Chapter 1: Operating Room
Even though he had performed the operation hundreds of times before, the Chief of Neurosurgery at Mount Sinai Medical Center hesitated at this crucial moment, with his microdissector poised to slice off yet another child’s pituitary.
Here it proudly stood, the so-called master gland, the one organ in the human body that charted the destiny of its host, and the surgeon was about to remove it in an unnatural act that would forever change the course of this boy’s future.
How ironic, the doctor thought, that nature—or God—would place it here, so easily accessible to artificial manipulation, and so perfectly separated from the rest of the brain’s critical structures.
It seemed almost too easy to remove the body’s definitive organ for regulating growth and aging, then replace it with synthetic hormones designed to mimic these natural effects. He didn’t even have to slice open the protective casing of the cranium; the gland could be unobtrusively reached through the nostrils via the natural portal of the sinus cavity, which led directly to the base of the brain.
Funny how only the human mind could figure out how to reconfigure the human brain.
He could see it clearly now, illuminated by the endoscope’s bright flashlight, shining in the open cavern of the patient’s nasal sella, like a ripe fruit hanging from an apple tree. A tiny pink appendage, no bigger than a pea, connected by a thin stalk to the brain’s central processor, the hypothalamus.
“Richard?” The attending anesthesiologist suddenly interrupted the surgeon’s thoughts.
“I’m sure you’re marveling at the wondrous nature of the human nervous system and your almighty role in its ongoing evolution, but I think there’s a patient here who'd prefer you stop playing God for a moment and resume your responsibility as a surgeon!”
There were few people who could talk so candidly to the brilliant and celebrated Dr. Richard Ross, Harvard-educated Ph.D., Professor Emeritus at NYU School of Medicine, and Surgeon-General of the United Nations. But Dr. George ‘Mac’ McAllister, Chief Anesthesiologist at Mt. Sinai, had been through so many of these life-altering hypophysectomy operations with Dr. Ross that he had earned the surgeon’s respect—and friendship.
“I’m just making sure we remove the right part of this lad’s brain,” Rick joked without looking up. “I have a feeling he might want to keep the important parts.”
“Uh huh,” Mac replied dubiously, “as if you’re the slightest bit uncertain at this particular moment.”
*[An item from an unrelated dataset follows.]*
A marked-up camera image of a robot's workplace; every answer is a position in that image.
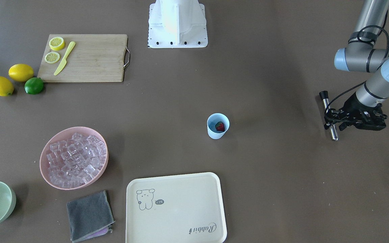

The anesthesiologist had a point. The magnetic resonance imaging equipment surrounding the patient’s head provided three hundred and sixty degree visibility of the entire lower brain cavity, clearly visible on a bank of monitors mere inches from Rick’s keenly scanning eyes. And the tiny flexible penlight snaked carefully up the boy’s left nostril into the sphenoidal sinus gave an unmistakably clear and close-up view of the specific organ in question.